Planning

Planning

Sometimes I wonder why I bother…

Bayesian Classification on Rails

A project I've been working on watches Twitter for some search keywords, with the goal of finding new customers, jobs, items for sale, etc. For example, a computer repair shop might want to watch for the keywords "laptop" and "broken", and then reply to tweets where they think they can help.

But as anyone who uses Twitter can attest, even with some very specific search terms, language filtering and geocoding, there is going to be a lot of white noise. I decided to take this one step further.

Bayesian classification (your garden-variety spam filter) in ruby is quite easy, thanks to ruby-stemmer and the excellent classifier gem. The canonical example:

require 'classifier'
b = Classifier::Bayes.new :categories => ['Interesting', 'Uninteresting']
b.train_interesting "here are some good words. I hope you love them"
b.train_uninteresting "here are some bad words, I hate you"
b.classify "I hate bad words and you" # returns 'Uninteresting'

Of course, if you're implementing this in a Rails application, chances are you want the classifier to learn from real data over time. In my case, I want it to learn that a tweet is uninteresting when I delete it, and I want it to learn that a tweet is interesting when I visit the Tweet#show action.

It seems the usual method is to marshal the classifier object with madeleine, which creates a new snapshot file each time you train it. This is both easy and fast, but we're going to end up with thousands or millions of snapshot files in no time flat. Additionally, all bets are off if we have a few users who are really into cheap viagra. We need to give each User his own classifier and let him train it over time.

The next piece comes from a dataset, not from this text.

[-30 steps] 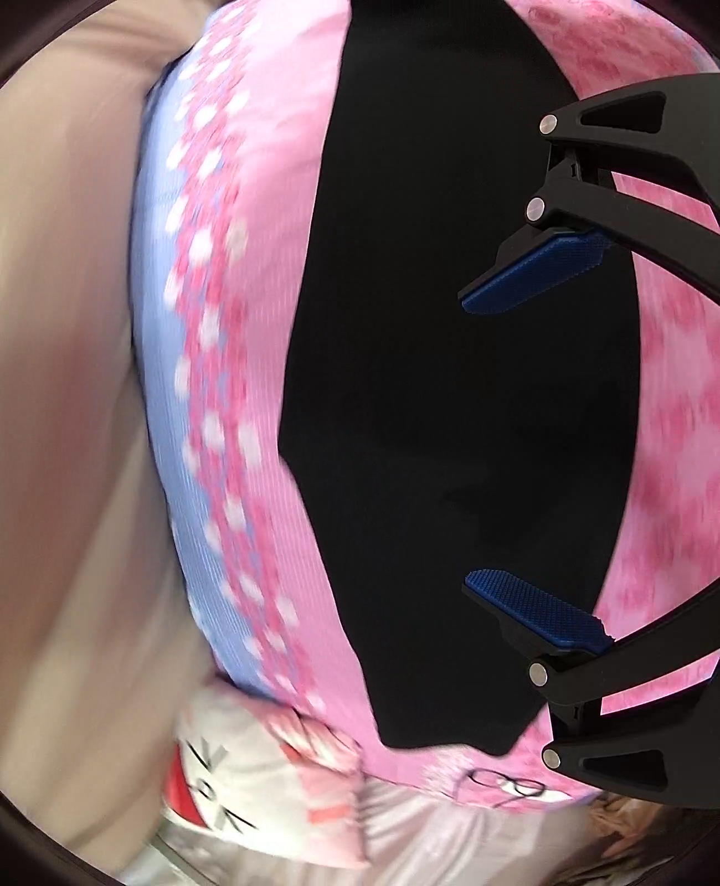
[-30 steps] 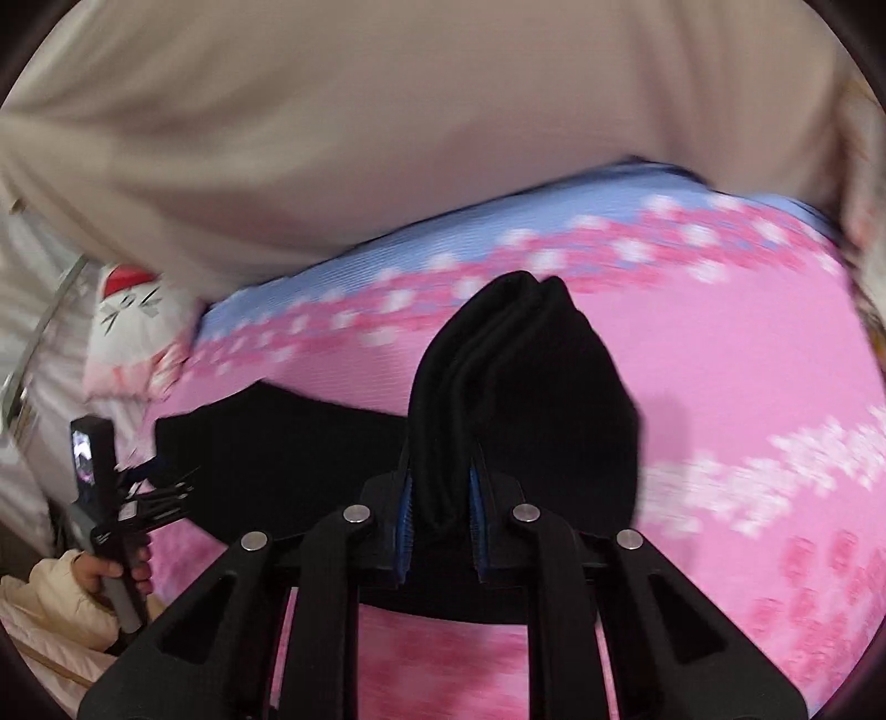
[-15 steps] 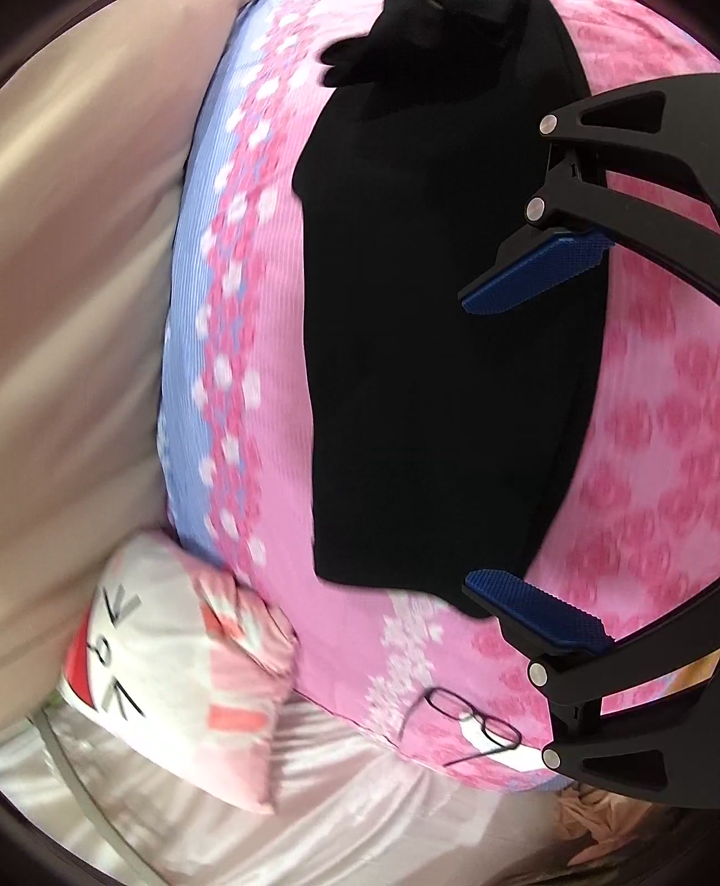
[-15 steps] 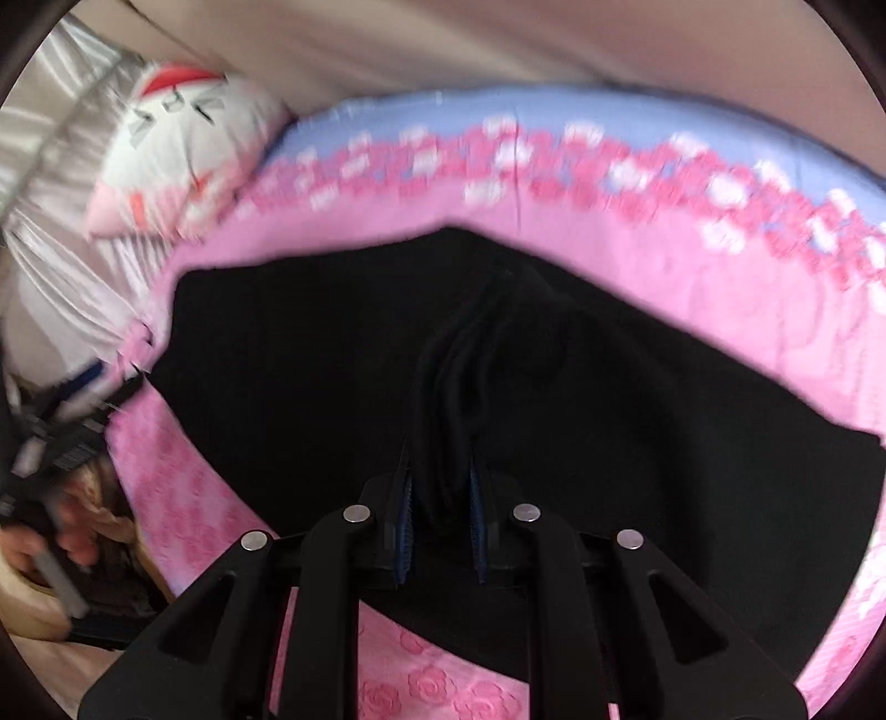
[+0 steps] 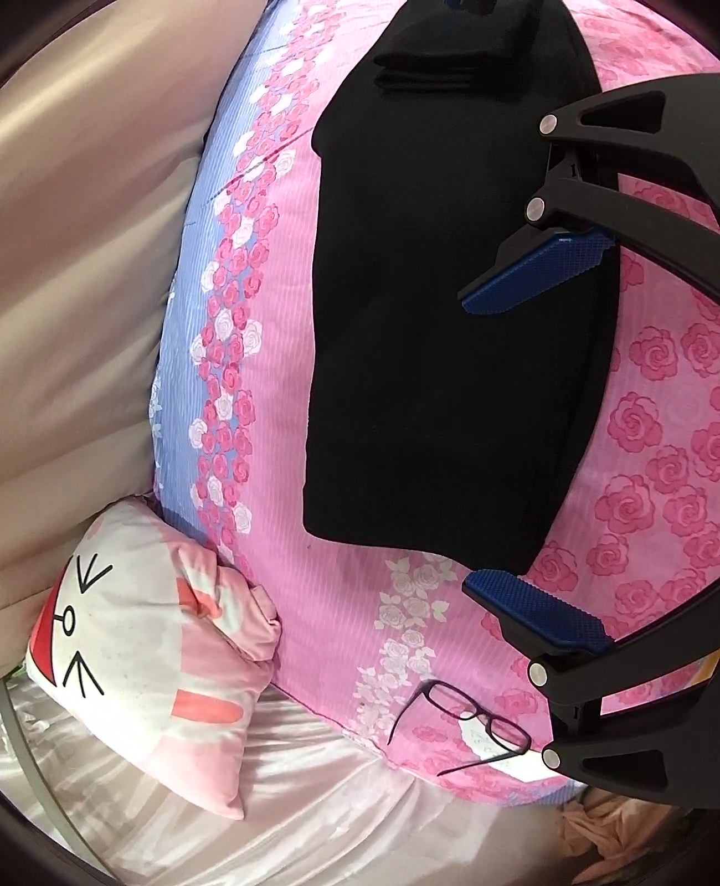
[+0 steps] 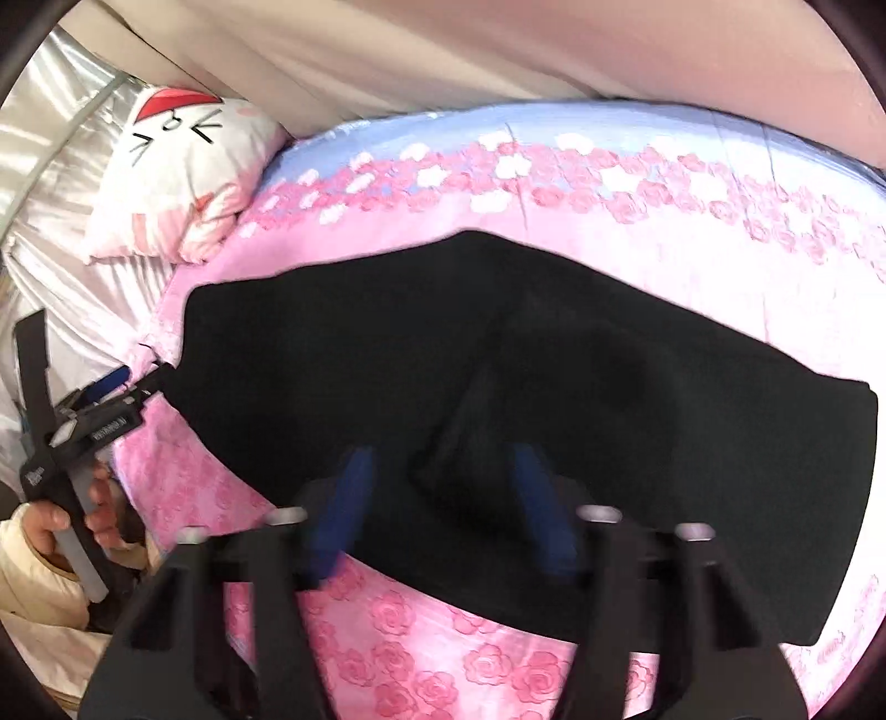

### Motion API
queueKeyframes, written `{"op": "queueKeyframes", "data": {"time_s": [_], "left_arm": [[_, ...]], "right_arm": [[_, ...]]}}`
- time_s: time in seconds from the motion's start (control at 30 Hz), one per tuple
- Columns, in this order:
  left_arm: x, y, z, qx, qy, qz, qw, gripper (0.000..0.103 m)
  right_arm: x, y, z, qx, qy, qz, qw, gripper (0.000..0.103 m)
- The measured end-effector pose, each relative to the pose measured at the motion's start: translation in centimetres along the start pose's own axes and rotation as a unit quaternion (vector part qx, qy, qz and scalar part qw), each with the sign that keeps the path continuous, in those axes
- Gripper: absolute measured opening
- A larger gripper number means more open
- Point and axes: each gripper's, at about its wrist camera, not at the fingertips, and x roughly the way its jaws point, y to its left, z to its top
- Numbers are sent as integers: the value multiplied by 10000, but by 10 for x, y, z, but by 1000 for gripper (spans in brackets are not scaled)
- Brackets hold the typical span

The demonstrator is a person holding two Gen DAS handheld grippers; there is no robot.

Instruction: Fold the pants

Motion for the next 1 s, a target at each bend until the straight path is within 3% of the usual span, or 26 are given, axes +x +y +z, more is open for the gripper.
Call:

First, let's set up our environment. Grab the latest ruby-stemmer and classifier gems from Github, and build them from source. I recommend this because the gem versions I got on my first try were way out of date and quite broken, and because you'll need a classifier fork with my remove_stemmer method to marshal your classifiers using ActiveRecord.

$ git clone git://github.com/aurelian/ruby-stemmer.git
$ cd ruby-stemmer
$ rake compile
$ sudo rake install
$ cd ..

$ git clone git://github.com/logankoester/classifier.git
$ cd classifier
$ sudo rake install

$ sudo gem install twitter

Generate a fresh rails app if you want to follow along.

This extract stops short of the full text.